— DATA SEGMENT —
____

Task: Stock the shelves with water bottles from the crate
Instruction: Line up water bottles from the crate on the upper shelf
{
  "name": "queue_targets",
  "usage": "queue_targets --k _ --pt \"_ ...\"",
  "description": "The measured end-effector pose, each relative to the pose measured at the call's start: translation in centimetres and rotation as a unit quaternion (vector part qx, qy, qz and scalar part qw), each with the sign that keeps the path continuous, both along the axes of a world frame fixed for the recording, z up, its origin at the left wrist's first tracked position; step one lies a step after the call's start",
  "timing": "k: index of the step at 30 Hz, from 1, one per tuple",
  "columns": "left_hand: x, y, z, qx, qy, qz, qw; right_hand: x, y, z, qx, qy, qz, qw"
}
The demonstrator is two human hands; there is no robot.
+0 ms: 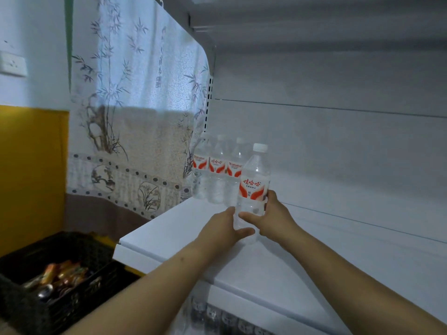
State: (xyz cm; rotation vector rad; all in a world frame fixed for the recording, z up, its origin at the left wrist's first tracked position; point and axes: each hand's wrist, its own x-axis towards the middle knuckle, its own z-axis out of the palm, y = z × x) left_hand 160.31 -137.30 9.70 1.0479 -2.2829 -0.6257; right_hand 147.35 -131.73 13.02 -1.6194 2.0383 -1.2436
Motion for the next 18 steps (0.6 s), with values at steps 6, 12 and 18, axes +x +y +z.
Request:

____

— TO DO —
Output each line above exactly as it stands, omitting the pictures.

— SOLUTION —
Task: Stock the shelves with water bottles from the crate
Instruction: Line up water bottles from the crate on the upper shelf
{
  "name": "queue_targets",
  "usage": "queue_targets --k _ --pt \"_ ...\"",
  "description": "The measured end-effector pose, each relative to the pose measured at the call's start: translation in centimetres and rotation as a unit quaternion (vector part qx, qy, qz and scalar part qw), each with the sign that keeps the path continuous, both along the axes of a world frame fixed for the recording, z up, its origin at the left wrist's first tracked position; step one lies a step after the call's start",
  "timing": "k: index of the step at 30 Hz, from 1, one per tuple",
  "columns": "left_hand: x, y, z, qx, qy, qz, qw; right_hand: x, y, z, qx, qy, qz, qw"
}
The demonstrator is two human hands; there is no robot.
+0 ms: 
State: (xyz cm; rotation vector rad; all in a world frame fixed for the recording, z up, its origin at the left wrist's first tracked position; point and axes: each hand's wrist, its own x-axis towards the middle knuckle, its own z-axis out of the palm, y = z × x) left_hand 160.31 -137.30 9.70 1.0479 -2.2829 -0.6257; right_hand 147.35 -131.73 13.02 -1.6194 2.0383 -1.2436
Motion for the next 18 steps (0.6 s), with values at steps 6, 12 and 18, axes +x +y +z.
Request:

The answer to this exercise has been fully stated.